Becoming an effective kick returner certainly takes speed and athleticism. But often, even the best athletes who field kicks lack the mental part of the equation.
“I heard Derrick Williams on this radio show, fantastic player here, great guy, great kick returner,” Penn State coach Bill O’Brien said, "and one of the things he said about the kick returner himself is, he said, you can’t stutter step. You have to hit it, make one cut and go. He is exactly right.”
As a senior in 2008, Williams returned more than half of Penn State’s kicks, and the team ranked 10th in the nation in kick return yardage.
In 2012, the Nittany Lions ranked 116th of 124 teams in that same category at 18.07 yards per return. O’Brien tried a slew of different players there last year, but nothing seemed to work.
This year, it appears Penn State has found its man in redshirt freshman wide receiver Eugene Lewis. He’s returned 6-of-12 kicks this year, averaging 25 yards per, and tops the depth chart with running back Bill Belton behind him. Lewis has also caught three passes for 67 yards, made up mostly by a 54-yard touchdown in the fourth quarter of a 23-17 win over Syracuse.
Belton returned nine kicks in 2012 but averaged just 15.6 yards per return. Trevor Williams, Alex Kenney and Adrian Amos each returned four, but none averaged over 20 yards. Jessa Della Valle, aided by a 46-yard return, averaged 25.2 in six returns. Even linebacker Gerald Hodges brought one back for 12 yards.

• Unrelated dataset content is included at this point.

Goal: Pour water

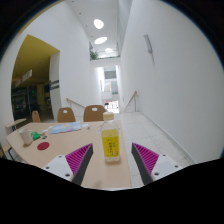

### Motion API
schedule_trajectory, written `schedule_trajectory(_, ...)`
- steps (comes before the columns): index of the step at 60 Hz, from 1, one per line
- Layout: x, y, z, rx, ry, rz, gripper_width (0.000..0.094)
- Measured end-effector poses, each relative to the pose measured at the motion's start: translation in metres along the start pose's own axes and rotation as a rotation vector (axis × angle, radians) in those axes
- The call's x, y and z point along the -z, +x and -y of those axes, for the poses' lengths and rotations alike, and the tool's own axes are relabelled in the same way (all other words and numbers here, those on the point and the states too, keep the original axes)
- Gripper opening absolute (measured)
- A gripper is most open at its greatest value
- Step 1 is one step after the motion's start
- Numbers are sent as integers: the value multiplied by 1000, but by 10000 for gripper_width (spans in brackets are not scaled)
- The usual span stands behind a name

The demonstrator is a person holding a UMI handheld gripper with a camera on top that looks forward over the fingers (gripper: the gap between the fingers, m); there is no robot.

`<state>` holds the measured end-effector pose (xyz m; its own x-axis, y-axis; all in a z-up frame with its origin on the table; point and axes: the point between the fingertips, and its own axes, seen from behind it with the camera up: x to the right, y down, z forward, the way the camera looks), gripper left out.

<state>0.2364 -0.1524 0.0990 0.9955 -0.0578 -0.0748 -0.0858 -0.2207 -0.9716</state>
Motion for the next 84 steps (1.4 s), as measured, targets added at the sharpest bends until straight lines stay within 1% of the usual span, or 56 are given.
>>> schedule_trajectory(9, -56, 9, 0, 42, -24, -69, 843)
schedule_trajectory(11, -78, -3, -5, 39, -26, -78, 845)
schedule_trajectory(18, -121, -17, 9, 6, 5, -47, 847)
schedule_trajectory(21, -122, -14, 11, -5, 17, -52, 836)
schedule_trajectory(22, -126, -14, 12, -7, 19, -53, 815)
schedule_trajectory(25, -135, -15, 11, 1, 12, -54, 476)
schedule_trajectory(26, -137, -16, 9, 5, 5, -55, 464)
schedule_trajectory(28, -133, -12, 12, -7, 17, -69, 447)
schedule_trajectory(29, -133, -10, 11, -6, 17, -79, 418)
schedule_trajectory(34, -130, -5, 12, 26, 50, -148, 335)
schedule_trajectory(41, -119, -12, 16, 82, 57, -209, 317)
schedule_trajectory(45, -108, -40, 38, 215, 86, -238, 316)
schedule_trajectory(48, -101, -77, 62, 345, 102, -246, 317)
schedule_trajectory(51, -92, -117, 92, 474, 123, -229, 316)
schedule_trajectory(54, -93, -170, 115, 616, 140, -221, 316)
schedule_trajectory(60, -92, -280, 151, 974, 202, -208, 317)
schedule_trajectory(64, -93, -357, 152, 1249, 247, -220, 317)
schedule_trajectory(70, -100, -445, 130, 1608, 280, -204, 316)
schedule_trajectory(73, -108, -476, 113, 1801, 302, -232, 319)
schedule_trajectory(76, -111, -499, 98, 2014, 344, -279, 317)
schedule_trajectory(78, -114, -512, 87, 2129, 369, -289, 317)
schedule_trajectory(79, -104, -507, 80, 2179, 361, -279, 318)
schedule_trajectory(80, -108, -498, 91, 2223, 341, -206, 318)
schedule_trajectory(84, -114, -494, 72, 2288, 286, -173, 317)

Lewis returned kicks and punts in high school and even played quarterback his final two seasons because his coach at Wyoming Valley, Pat Keating, just wanted the ball in his hands.
"It got to the point in his senior year where nobody kicked the ball to him," Keating said. "And as a high school coach, you always hold your breath thinking somebody was going to fumble. Eugene never fumbled."
Saturday in a 34-31 loss to Central Florida, Lewis brought a kick 44 yards to Penn State’s 47-yard line — by far the team’s best starting field position from a kickoff this season.
Here’s Lewis’ 47-yard return Saturday. He keeps his feet moving forward and is quick with his cuts, which gets him another 10 yards.
“What he did on that thing is he made a decision,” O’Brien said. “He didn’t stutter step at all.”
Keating said by playing quarterback, Lewis developed vision and the ability to hit holes when they're closing fast.
In turn, he took that to the return game. Couple his athleticism -- safety Malcolm Willis said Lewis is the second best basketball player on the team behind Allen Robinson -- with great vision, Keating said, and you've got a kick returner.
"You want someone who will make a decision and go," Keating said. "That’s not something you can teach. You just do it."
Penn State ranks 44th in the country in kick return yardage at 22.67 yards per return. It’s still early in the season, but a far cry from 2012.
“Returning kicks, you have to just hit the holes with blind faith,” said safety Ryan Keiser, who has been a versatile contributor on special teams during the last two seasons. “You have to trust that the guys out there will do their job and you just do yours.”
Here’s Williams’ 94-yard kick return against Illinois in 2008. Although he had great blocking in front, Williams kept his head up and hit both holes he got with conviction. His speed certainly helped him find paydirt, but the decisiveness was there. If Lewis can do the same, he'll be a dangerous weapon on special teams.